_WHAT THE EXERCISE ASKS_
Produce an exact copy of the lines below, starting at the first and ending with the line containing "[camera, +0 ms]".

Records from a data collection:
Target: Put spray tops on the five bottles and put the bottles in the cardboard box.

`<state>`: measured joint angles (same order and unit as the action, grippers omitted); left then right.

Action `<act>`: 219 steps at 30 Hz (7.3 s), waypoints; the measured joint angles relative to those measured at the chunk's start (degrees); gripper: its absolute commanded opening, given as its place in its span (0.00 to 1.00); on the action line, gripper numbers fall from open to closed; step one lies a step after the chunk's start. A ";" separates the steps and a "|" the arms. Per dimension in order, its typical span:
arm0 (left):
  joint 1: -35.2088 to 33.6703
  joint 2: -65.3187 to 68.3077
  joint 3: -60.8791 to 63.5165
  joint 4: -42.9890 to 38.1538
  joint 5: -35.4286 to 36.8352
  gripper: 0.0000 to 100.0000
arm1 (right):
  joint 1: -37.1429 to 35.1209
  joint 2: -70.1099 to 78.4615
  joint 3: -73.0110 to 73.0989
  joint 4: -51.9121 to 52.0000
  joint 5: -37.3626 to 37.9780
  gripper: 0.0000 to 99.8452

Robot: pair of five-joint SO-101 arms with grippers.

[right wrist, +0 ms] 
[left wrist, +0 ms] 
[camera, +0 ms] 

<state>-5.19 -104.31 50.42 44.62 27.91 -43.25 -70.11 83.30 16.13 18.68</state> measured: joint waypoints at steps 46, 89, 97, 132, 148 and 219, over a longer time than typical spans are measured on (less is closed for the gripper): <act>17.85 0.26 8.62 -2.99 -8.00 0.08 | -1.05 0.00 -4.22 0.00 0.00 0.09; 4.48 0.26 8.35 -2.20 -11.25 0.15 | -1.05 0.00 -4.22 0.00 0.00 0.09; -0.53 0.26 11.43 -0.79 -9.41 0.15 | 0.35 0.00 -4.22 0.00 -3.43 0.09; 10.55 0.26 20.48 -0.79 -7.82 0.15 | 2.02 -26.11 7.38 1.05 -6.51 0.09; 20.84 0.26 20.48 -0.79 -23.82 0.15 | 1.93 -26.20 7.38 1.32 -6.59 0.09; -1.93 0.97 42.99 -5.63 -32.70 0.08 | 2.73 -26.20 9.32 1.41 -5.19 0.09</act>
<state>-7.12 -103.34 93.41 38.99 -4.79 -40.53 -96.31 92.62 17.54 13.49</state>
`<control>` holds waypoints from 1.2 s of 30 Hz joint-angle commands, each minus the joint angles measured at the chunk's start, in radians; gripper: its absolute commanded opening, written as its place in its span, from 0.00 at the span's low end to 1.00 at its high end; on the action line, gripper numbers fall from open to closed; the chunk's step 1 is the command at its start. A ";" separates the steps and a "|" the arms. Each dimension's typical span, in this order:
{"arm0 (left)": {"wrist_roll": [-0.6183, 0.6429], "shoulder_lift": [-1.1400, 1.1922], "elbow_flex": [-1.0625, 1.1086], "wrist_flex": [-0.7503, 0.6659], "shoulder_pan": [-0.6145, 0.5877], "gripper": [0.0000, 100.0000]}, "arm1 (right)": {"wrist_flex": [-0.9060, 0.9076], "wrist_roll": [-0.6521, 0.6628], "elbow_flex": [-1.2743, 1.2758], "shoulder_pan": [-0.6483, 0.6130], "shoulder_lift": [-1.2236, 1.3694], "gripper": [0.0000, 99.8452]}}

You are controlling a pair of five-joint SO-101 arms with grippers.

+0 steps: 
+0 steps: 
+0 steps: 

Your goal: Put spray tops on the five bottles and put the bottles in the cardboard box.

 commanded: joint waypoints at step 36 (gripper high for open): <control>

_TASK RESPONSE_
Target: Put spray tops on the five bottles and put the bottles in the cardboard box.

`<state>`: measured joint angles (same order and unit as the action, grippers omitted); left then right.

Action `<act>`: 219 steps at 30 Hz (7.3 s), waypoints; the measured joint angles relative to those measured at the chunk's start (degrees); gripper: its absolute commanded opening, given as its place in its span (0.00 to 1.00); on the action line, gripper numbers fall from open to closed; step one lies a step after the chunk's start. A ";" separates the steps and a "|" the arms. Per dimension in order, its typical span:
arm0 (left):
  joint 1: -35.2088 to 33.6703
  joint 2: -65.3187 to 68.3077
  joint 3: -60.8791 to 63.5165
  joint 4: -42.9890 to 38.1538
  joint 5: -35.4286 to 36.8352
  gripper: 0.0000 to 100.0000
arm1 (right):
  joint 1: -37.1429 to 35.1209
  joint 2: -70.1099 to 78.4615
  joint 3: -73.0110 to 73.0989
  joint 4: -51.9121 to 52.0000
  joint 5: -37.3626 to 37.9780
  gripper: 0.0000 to 99.8452

Robot: pair of five-joint SO-101 arms with grippers.

[right wrist, +0 ms] 
[left wrist, +0 ms] 
[camera, +0 ms] 

What was asked for in the exercise is now done.